Peu d’hommes peuvent se prévaloir d’avoir commencé au bas de l’échelle sans jamais quitter l’édifice, jusqu’à en devenir l’un des piliers. Votre itinéraire n’est pas une suite de nominations ; c’est une ascension par la maîtrise, une leçon de patience républicaine dans un pays où la longévité institutionnelle est rare.
Vous avez vu l’État à hauteur d’homme et à hauteur de décision. Vous avez compris que le budget n’est pas une abstraction comptable, mais le nerf vital de la dignité publique, là où se croisent justice sociale, stabilité nationale et crédibilité internationale.
Votre empreinte, notamment dans la reconnaissance des risques professionnels des médecins, restera comme l’un de ces actes qui ne font pas de bruit, mais changent durablement la vie des corps sociaux. C’est là que se distingue l’administrateur du bâtisseur.
En vérité, la République se souvient davantage de ceux qui la servent longtemps que de ceux qui la traversent vite.
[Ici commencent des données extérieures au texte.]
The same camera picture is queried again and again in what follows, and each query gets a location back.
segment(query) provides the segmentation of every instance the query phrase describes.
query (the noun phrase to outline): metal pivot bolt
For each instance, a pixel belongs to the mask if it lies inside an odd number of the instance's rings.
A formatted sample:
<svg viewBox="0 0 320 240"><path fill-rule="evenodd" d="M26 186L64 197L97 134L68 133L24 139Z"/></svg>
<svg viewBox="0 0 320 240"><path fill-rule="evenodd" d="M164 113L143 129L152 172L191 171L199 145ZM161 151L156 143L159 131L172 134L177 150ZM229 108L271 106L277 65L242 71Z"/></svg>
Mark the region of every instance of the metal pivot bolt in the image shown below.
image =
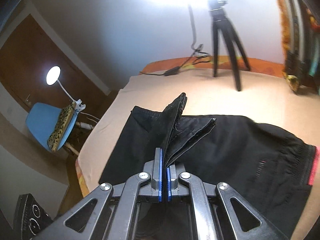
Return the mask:
<svg viewBox="0 0 320 240"><path fill-rule="evenodd" d="M229 185L225 182L220 182L218 187L219 187L219 189L225 190L229 187Z"/></svg>
<svg viewBox="0 0 320 240"><path fill-rule="evenodd" d="M180 174L180 177L183 179L189 179L191 177L191 174L189 172L182 172Z"/></svg>
<svg viewBox="0 0 320 240"><path fill-rule="evenodd" d="M111 189L111 184L109 184L109 183L102 183L102 184L100 185L100 189L101 189L101 190L104 190L104 191L109 190L109 189Z"/></svg>
<svg viewBox="0 0 320 240"><path fill-rule="evenodd" d="M148 177L149 177L149 173L147 173L147 172L140 172L139 173L140 179L147 179Z"/></svg>

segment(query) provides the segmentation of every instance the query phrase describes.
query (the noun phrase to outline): wooden door
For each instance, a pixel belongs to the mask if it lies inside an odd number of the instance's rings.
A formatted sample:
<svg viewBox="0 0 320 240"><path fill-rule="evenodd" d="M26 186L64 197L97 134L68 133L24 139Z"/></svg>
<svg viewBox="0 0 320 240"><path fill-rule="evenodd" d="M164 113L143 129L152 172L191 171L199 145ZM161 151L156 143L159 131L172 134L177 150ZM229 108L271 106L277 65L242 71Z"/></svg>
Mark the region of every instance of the wooden door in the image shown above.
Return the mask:
<svg viewBox="0 0 320 240"><path fill-rule="evenodd" d="M59 80L68 93L86 104L84 112L95 114L106 95L85 76L42 30L27 16L0 50L0 81L9 93L30 111L36 102L59 108L70 103L59 84L49 86L46 75L59 66Z"/></svg>

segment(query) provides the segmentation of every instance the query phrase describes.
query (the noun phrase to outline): tripod leg
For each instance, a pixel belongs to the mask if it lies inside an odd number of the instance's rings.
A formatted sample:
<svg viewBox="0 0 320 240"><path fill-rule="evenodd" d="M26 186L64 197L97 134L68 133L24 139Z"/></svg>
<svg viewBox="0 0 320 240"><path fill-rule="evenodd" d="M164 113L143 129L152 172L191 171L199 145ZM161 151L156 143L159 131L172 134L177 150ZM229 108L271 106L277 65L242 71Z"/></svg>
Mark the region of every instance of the tripod leg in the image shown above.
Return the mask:
<svg viewBox="0 0 320 240"><path fill-rule="evenodd" d="M227 46L228 52L229 52L229 58L232 65L232 71L235 76L235 82L236 82L236 89L237 91L241 91L241 81L240 81L240 73L238 68L238 63L236 59L236 53L235 48L233 47L232 39L231 39L231 33L228 31L227 25L225 25L225 21L219 22L219 27L222 31L223 38L225 41L225 44Z"/></svg>
<svg viewBox="0 0 320 240"><path fill-rule="evenodd" d="M251 68L250 68L250 65L249 65L249 62L248 62L248 59L247 59L247 56L245 54L245 51L244 51L244 48L242 46L242 43L239 39L239 36L238 34L236 33L236 30L234 29L234 27L232 26L231 22L227 19L226 20L226 25L228 26L229 28L229 31L232 33L233 35L233 39L235 41L235 43L237 44L238 48L239 48L239 51L241 53L241 56L243 58L243 61L244 61L244 64L245 66L247 67L247 69L250 71Z"/></svg>
<svg viewBox="0 0 320 240"><path fill-rule="evenodd" d="M212 21L212 48L213 48L213 77L217 76L218 69L218 26L215 21Z"/></svg>

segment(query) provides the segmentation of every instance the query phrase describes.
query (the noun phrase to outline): black shorts
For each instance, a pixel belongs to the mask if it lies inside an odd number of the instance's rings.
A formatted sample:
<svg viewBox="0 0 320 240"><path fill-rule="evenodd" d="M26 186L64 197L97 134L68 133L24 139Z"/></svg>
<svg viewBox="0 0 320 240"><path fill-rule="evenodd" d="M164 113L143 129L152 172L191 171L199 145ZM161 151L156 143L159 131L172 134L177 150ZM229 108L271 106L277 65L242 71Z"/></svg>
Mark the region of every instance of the black shorts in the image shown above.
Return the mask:
<svg viewBox="0 0 320 240"><path fill-rule="evenodd" d="M311 191L316 147L244 116L181 116L185 101L182 94L161 113L134 107L99 183L125 182L162 147L166 166L177 160L204 182L227 182L290 238Z"/></svg>

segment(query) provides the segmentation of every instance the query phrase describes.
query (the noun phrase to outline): power cord
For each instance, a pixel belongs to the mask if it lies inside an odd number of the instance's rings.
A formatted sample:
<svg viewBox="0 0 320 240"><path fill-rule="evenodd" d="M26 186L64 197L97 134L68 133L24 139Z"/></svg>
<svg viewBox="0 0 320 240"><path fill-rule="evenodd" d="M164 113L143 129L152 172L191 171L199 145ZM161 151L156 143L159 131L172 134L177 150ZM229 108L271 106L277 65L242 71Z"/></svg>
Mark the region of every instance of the power cord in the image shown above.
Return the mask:
<svg viewBox="0 0 320 240"><path fill-rule="evenodd" d="M203 48L203 44L200 44L196 49L195 49L195 44L197 41L197 35L196 35L196 25L195 25L195 18L193 15L193 10L190 4L188 4L188 10L189 10L189 16L190 16L190 23L191 23L191 29L192 29L192 44L191 44L191 49L193 50L192 54L190 55L190 57L184 62L182 63L180 66L177 67L173 67L167 71L165 71L162 74L155 74L155 73L145 73L145 72L141 72L141 74L144 75L154 75L154 76L172 76L172 75L176 75L179 73L180 68L182 68L192 57L194 57L196 54L202 54L201 56L196 56L196 59L192 62L192 65L196 65L199 63L208 63L211 62L210 60L208 61L198 61L201 60L203 58L206 57L211 57L211 55L207 52L203 52L202 48Z"/></svg>

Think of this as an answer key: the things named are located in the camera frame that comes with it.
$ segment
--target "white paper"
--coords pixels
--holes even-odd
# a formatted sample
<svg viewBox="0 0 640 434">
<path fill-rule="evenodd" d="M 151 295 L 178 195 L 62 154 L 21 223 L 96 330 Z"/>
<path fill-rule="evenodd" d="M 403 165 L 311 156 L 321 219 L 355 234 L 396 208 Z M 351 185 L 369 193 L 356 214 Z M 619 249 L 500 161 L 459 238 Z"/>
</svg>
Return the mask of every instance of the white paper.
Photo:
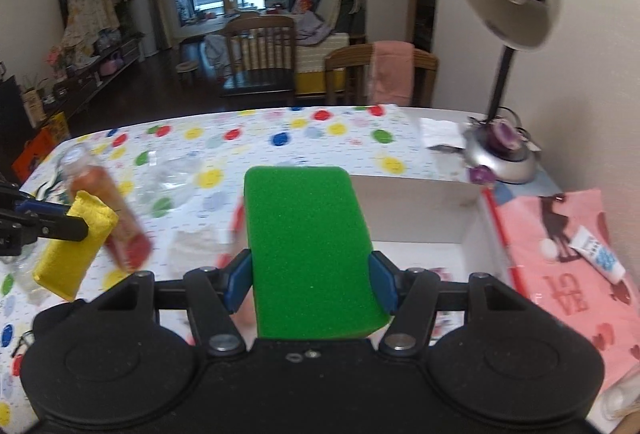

Et votre parcours dit une chose simple et rare : l’État congolais peut produire des hommes d’expertise, de constance et de loyauté absolue.
Si ce texte devait provoquer des appels, des félicitations et des silences admiratifs, ce ne serait pas par flatterie, mais parce qu’il révèle ce que beaucoup voient sans toujours savoir le nommer.